*TASK STATEMENT:* Quote exactly the lines from the start of the entries to the one with "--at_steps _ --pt", both ends included.

*Recorded data:*
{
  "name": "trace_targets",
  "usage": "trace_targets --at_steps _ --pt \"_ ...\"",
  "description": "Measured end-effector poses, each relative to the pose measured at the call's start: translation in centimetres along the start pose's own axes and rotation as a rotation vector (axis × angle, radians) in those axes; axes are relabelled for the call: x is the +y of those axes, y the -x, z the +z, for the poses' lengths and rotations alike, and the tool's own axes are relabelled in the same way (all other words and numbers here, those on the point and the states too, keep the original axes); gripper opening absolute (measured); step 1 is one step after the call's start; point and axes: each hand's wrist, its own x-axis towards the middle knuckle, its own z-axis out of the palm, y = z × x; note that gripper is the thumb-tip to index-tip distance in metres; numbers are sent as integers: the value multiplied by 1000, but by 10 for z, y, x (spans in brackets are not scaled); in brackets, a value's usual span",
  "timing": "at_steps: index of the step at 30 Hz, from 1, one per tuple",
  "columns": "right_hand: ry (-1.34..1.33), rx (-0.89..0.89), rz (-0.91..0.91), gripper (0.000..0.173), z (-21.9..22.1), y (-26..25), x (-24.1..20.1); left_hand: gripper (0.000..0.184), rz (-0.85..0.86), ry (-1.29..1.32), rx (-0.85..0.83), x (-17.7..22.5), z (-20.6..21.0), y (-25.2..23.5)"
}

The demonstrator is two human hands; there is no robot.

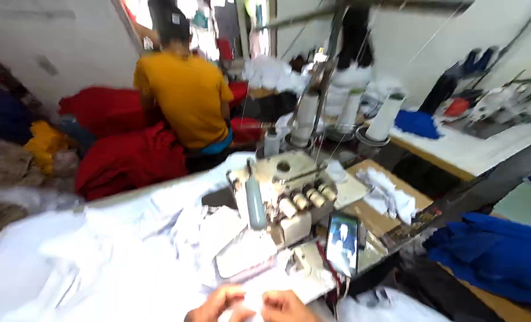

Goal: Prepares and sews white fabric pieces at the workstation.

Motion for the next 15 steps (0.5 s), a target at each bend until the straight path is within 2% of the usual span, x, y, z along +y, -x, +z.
trace_targets --at_steps 2,4,6,10,12,15 --pt "-42 53 56 14 -3 -5 -11 18 -46 -37 86 -1 2 4" --pt "-107 121 56 13 -6 -12 -19 13 -17 41 126 -1 6 2" --pt "-193 154 74 10 -8 -13 -18 17 -13 119 122 4 12 2" --pt "-244 127 130 7 -8 -7 -25 28 1 341 -2 22 15 0" --pt "-229 118 130 8 -11 -5 -25 22 -2 265 23 18 17 -3" --pt "-186 157 103 11 -16 -2 -17 14 -110 -30 125 -8 24 -8"
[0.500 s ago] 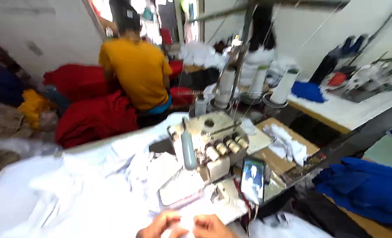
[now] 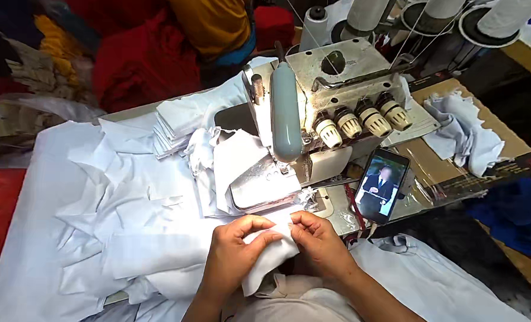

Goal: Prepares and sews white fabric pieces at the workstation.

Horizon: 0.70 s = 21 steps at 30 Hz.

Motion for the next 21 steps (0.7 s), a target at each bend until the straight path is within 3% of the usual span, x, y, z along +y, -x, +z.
trace_targets --at_steps 2,4,6,8,10,14,16,19,21 --pt "-14 15 1 8 -2 0 1 10 -12 36 -14 -2 2 0" --pt "-49 28 23 2 -3 1 0 9 71 247 -119 10 -1 4" --pt "-68 33 44 7 -3 2 -3 9 155 409 -222 21 -2 3" --pt "-68 32 52 4 -2 3 -4 8 111 277 -121 17 2 2" --pt "-45 28 47 2 -2 4 -4 10 -43 131 -9 4 9 -1" --pt "2 13 58 6 -4 5 -4 12 -163 68 22 -7 13 -3" --pt "14 6 54 6 -4 6 -5 10 -129 165 -47 0 10 -1" --pt "28 -1 66 6 -6 4 -5 9 69 436 -271 16 6 2" --pt "19 -1 88 7 -6 3 -5 8 128 443 -303 18 8 1"
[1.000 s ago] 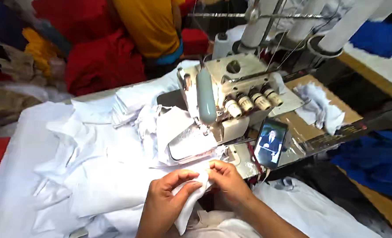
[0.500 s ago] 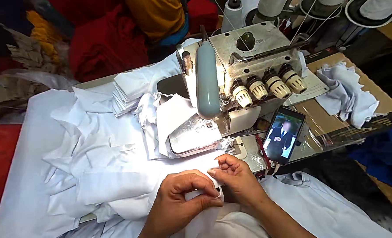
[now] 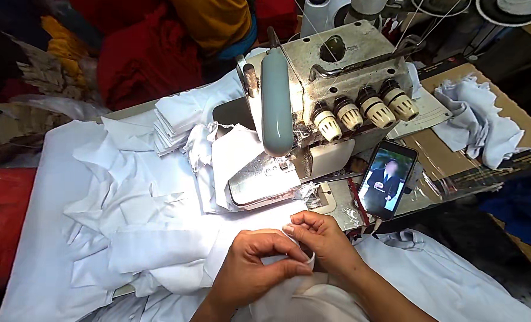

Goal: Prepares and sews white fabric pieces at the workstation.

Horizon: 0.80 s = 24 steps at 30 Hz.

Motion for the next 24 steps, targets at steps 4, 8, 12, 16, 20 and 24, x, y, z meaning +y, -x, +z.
trace_targets --at_steps 4,8,12,16,20,24 --pt "-16 -8 11 8 -2 2 0 9 -214 -322 293 -20 -3 -1" --pt "4 -12 7 8 -3 3 1 9 -305 -285 340 -23 -5 -1" --pt "4 -19 7 7 -2 1 2 7 -158 9 124 -13 -4 2" --pt "-24 -37 30 9 -2 1 3 7 -137 -126 138 -16 0 1" --pt "-37 -32 53 10 -3 2 3 8 -249 -352 320 -29 -5 1" --pt "-29 -35 56 10 -3 1 6 7 -261 -371 340 -30 -5 3"
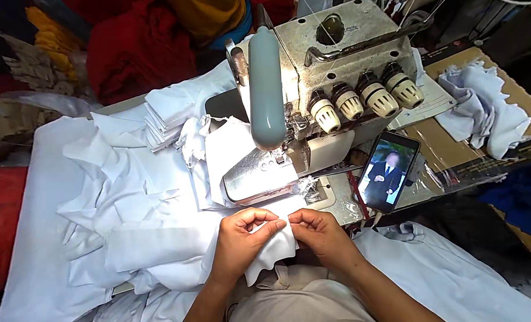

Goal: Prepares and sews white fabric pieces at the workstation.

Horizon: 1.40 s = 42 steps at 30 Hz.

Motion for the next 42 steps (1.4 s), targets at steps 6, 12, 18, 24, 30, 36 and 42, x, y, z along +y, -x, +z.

*PROBLEM SOLUTION:*
{
  "name": "trace_targets",
  "usage": "trace_targets --at_steps _ --pt \"_ ...\"",

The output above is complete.